**EXERCISE INSTRUCTIONS:**
Copy the listing exactly, leaving out every picture.

**SOURCE DATA:**
++++++++
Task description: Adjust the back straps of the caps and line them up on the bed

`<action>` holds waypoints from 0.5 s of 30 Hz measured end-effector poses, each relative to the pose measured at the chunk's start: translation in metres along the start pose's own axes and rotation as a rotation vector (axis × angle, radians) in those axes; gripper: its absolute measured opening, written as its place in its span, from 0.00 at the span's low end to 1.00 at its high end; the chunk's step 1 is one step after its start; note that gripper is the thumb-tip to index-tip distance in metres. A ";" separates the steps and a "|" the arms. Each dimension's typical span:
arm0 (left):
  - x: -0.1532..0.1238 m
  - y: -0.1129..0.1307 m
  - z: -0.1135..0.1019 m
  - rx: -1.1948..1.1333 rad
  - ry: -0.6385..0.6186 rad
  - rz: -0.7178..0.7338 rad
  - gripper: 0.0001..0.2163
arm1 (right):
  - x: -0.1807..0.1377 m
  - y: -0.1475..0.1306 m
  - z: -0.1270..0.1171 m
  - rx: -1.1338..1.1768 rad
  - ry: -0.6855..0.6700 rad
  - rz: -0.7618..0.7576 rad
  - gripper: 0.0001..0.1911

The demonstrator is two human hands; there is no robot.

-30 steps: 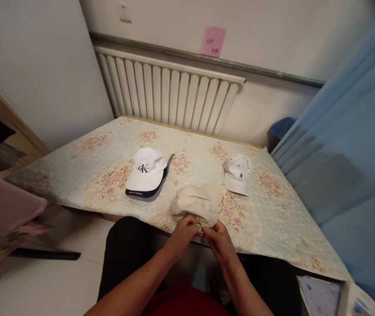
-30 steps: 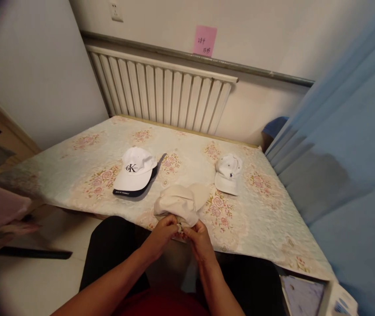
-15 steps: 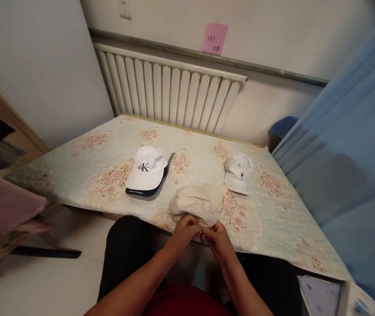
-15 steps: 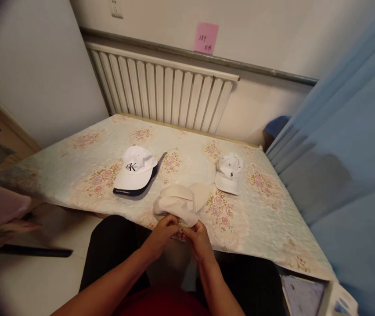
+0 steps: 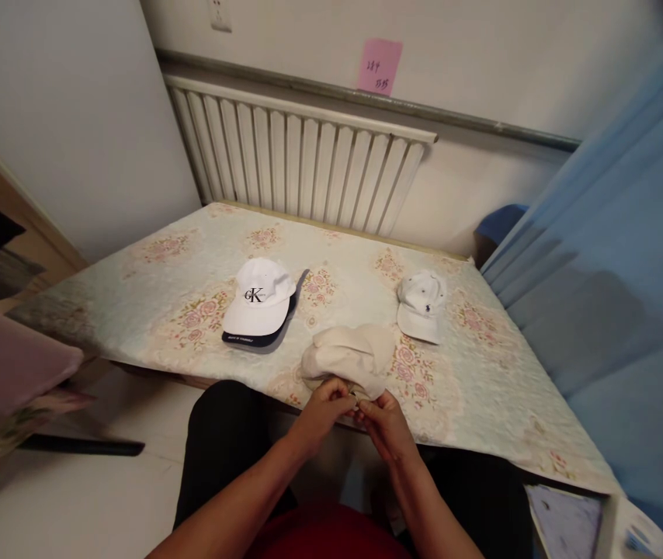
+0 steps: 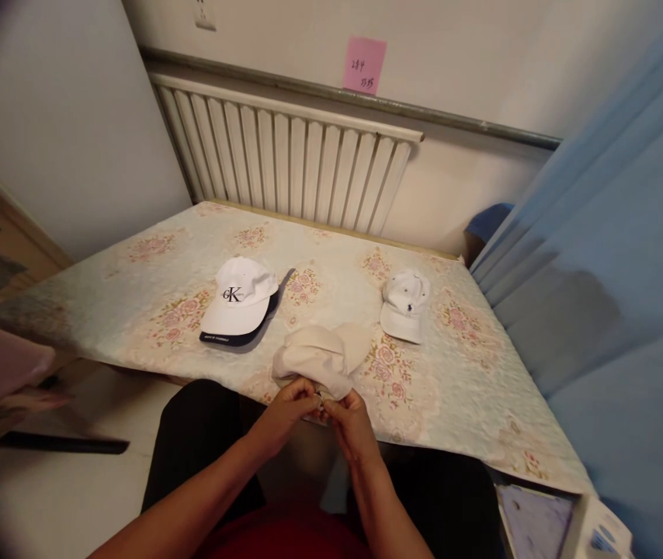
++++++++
**RESPONSE AREA:**
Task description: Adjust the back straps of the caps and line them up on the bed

`<action>` holds waypoints from 0.5 s of 30 Hz measured end-effector poses, each relative to the pose measured at the chunk's start: translation in metres along the start pose's own axes and rotation as a rotation vector (axis × angle, radians) in those axes; gripper: its absolute measured opening, written as its place in its span, from 0.00 at the span's low end to 1.00 at its high end; the chunk's step 1 is one step after its start; note that gripper is the thumb-tip to index-tip distance in metres. A ";" separates the steps and a "|" the arms. Each dimension's typical span:
arm0 (left):
  - x: -0.1532..0.1238 m
  - y: -0.1129..0.1307 m
  - z: -0.1135..0.1019 m
  - rx: -1.1948..1.1333 rad
  - ry: -0.6385..0.6186 rad
  - rz: -0.7178..0.7338 rad
  - gripper: 0.0001..0.2163
arm1 (right):
  - x: -0.1807..0.1377 m
  - y: -0.1475..0.1306 m
  - z: -0.1270..0.1171 m
  - rx: -1.1338..1.1768 rad
  - ry: -0.6855..0.6700 rad
  - rz: -0.7618..0.7576 rad
  - gripper: 0.0001..0.1911

The demonstrator is two human hands; there is no robot.

-30 steps: 
-30 steps: 
-15 steps: 
-15 steps: 
+0 steps: 
+0 steps: 

For this exercise, nothing further remains.